Having the parameters for the distribution means that we can get R to make up entirely new data points as if they came from the original data set. And if the actual data really is distributed in the way we think it is, then this is a lot like DCP finding and assessing a new random intervention. We can then do the rest of our model process – check whether it's a better charity than we had before, and if so work out what the difference is – and get an answer for how much difference that one attempt would make. We can then use R to simulate doing this a large number of times, and then simply average the results! Thus: we generate a large number of samples, to represent a large number of investigations by DCP. We can then work out the difference in effectiveness between each “new” intervention and the current best option. The current best option is better than average, so we'll expect the difference in general to be negative. We can regard all those results as 0, however, as in that case there would (in our model) be no change in where the money goes. Finally, we can then average these results. Call that average A – that is, the average improvement in the effectiveness of the most recommended charity due to DCP doing one investigation.

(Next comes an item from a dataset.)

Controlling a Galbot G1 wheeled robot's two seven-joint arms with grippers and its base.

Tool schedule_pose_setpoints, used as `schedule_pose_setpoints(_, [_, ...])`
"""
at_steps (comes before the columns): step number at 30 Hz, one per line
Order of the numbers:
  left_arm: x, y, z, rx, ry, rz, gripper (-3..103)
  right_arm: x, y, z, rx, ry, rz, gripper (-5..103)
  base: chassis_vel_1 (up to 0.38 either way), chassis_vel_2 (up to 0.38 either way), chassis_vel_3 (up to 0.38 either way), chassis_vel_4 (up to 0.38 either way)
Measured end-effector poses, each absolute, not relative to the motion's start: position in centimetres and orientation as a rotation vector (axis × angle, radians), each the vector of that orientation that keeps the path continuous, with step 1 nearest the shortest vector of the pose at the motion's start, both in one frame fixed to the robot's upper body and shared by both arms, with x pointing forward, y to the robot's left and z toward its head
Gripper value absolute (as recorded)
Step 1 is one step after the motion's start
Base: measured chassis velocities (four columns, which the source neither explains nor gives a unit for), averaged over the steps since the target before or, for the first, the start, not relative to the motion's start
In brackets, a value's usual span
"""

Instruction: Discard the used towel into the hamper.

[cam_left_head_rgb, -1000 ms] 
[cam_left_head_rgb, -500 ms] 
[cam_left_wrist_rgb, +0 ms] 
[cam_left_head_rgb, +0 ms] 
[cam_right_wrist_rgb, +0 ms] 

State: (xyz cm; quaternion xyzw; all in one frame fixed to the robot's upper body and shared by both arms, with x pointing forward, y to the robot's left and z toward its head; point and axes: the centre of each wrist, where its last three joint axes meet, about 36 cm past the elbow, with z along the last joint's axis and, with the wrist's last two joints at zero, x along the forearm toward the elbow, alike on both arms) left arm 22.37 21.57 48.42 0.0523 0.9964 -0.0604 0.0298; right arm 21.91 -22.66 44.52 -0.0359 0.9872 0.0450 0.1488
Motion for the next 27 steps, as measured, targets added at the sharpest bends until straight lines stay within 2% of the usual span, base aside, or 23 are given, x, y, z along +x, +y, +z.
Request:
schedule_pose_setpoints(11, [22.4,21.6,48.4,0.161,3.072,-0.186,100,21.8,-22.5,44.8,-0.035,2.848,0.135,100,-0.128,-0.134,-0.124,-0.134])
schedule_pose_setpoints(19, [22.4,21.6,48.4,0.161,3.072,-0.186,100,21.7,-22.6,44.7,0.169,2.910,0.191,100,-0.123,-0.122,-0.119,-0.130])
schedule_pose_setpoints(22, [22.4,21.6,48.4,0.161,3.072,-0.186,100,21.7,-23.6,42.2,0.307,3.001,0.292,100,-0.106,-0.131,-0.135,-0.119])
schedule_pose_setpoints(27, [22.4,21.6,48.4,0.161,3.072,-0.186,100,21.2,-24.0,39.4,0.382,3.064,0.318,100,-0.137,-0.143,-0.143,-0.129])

At this point, we need to plug in two final, very important parameters. These are figures for the money moved (M), and for the cost of DCP doing an investigation (C). These are particularly important as the our final estimate is going to be the average good done by an investigation (A*M), divided by the cost of doing it (C). Our final estimate will therefore be directly proportional to M, and inversely proportional to C. We'll discuss these a little more in a future post. For now, I'm just going to give you some figures that are hopefully about right: namely $530 million for M, and about $100,000 for C.

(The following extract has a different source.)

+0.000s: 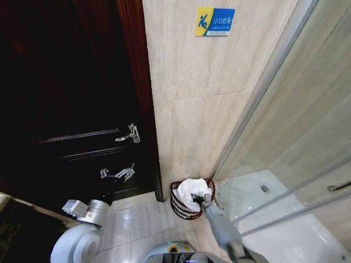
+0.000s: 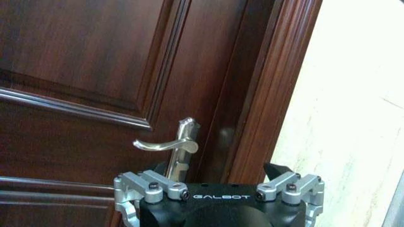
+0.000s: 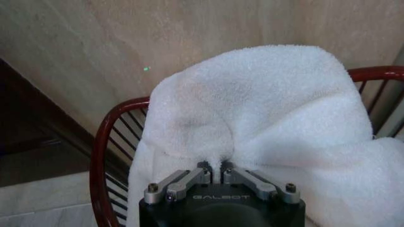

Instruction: Discard the used towel into the hamper.

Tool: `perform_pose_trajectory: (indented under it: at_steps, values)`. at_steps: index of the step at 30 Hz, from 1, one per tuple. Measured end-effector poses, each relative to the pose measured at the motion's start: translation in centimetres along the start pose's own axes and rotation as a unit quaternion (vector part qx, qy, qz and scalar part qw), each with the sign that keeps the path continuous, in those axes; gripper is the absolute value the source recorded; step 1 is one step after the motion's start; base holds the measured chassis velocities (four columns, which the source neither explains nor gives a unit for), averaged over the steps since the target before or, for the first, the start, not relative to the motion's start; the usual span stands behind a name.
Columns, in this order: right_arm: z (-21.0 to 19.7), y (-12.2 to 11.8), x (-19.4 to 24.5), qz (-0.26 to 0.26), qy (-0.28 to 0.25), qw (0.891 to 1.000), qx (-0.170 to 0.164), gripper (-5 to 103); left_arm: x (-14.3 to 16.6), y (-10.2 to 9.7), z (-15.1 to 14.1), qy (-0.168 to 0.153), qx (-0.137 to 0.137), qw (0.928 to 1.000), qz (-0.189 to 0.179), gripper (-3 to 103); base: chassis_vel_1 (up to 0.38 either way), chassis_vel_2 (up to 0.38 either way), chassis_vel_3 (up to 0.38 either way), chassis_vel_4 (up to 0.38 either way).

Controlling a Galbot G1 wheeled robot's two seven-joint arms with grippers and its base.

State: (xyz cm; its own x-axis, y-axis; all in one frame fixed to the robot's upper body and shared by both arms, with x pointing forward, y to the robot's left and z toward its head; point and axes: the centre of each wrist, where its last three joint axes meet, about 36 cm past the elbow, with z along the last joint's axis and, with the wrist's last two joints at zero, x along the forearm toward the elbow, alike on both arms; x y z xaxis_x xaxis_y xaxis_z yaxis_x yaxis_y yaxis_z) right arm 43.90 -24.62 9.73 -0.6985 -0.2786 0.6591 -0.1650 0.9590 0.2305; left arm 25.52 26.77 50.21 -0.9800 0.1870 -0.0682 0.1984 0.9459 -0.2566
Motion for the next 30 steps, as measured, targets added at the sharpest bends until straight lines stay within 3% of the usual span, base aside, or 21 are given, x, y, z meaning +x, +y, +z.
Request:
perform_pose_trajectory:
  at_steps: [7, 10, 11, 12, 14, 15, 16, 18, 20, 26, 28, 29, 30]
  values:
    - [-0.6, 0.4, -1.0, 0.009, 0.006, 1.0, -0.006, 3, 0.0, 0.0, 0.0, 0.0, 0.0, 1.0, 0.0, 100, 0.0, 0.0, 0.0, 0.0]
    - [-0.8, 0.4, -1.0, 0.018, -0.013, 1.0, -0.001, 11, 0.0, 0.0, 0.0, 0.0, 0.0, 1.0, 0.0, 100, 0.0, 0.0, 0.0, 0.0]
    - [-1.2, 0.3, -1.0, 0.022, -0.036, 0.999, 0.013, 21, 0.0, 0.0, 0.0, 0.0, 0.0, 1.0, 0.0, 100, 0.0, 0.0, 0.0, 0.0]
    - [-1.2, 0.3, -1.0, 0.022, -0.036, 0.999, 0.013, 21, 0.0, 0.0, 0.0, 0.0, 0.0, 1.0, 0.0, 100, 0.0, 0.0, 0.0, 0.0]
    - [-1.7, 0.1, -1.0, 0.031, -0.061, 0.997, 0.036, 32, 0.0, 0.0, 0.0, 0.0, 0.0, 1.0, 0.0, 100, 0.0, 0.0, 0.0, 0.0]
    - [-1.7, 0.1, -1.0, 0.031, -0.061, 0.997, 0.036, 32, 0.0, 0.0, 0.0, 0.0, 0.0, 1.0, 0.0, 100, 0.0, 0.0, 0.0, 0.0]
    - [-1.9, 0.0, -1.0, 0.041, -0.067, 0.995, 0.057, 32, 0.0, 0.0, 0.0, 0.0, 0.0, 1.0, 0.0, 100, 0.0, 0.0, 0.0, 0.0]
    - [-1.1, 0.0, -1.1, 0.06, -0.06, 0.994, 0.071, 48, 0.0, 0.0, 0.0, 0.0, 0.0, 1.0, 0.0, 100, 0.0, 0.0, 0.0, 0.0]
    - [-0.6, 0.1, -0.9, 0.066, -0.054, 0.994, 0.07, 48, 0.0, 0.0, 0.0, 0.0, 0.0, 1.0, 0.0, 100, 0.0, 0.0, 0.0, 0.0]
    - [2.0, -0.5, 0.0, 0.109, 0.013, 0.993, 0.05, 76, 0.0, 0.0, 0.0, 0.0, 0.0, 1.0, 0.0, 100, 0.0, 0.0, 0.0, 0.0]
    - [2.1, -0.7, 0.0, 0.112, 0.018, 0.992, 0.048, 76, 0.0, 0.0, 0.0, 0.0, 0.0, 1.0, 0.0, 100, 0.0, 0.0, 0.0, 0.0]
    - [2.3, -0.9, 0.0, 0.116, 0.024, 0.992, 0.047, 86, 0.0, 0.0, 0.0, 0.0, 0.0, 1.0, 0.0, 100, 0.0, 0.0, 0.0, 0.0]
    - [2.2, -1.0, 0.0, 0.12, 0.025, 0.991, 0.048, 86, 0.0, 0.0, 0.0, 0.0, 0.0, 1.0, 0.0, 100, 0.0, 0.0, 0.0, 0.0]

Putting all this together, we get an estimate for the effectiveness of DCP of around 89 DALYs/$. For comparison, the best intervention that DCP claims to have found so far clocks in at 0.33 DALYs/$! As mentioned earlier, of course, this estimate is only as good as our model, but it certainly looks promising. In the next post I'll talk about how we can improve the model in a couple of ways, most importantly including the possibility of error. This will lead to a significant reduction in our estimate of DCP's effectiveness, but it will still appear to be extremely competitive.

A few final caveats:

This kind of research will be a high-variance strategy: most of the time nothing useful will happen, but occasionally there will be really, really good outcomes.
The hidden parameter in this model is the effectiveness of DCP's current strongest recommendation. In particular, if new interventions are discovered that have much higher effectiveness, then the need to do further research drops.
The model assumes that the distribution of interventions DCP would evaluate with more funding looks the same as the distribution of interventions they have already identified. In practice they may have looked at the most promising options first.
These results are not immediately applicable to charity-evaluators such as GiveWell. GiveWell looks at charities, not interventions, and we don't have a data-set for that in the way that we have for DCP. It may be that if we make some assumptions we might be able to adapt the data, but this is an open question.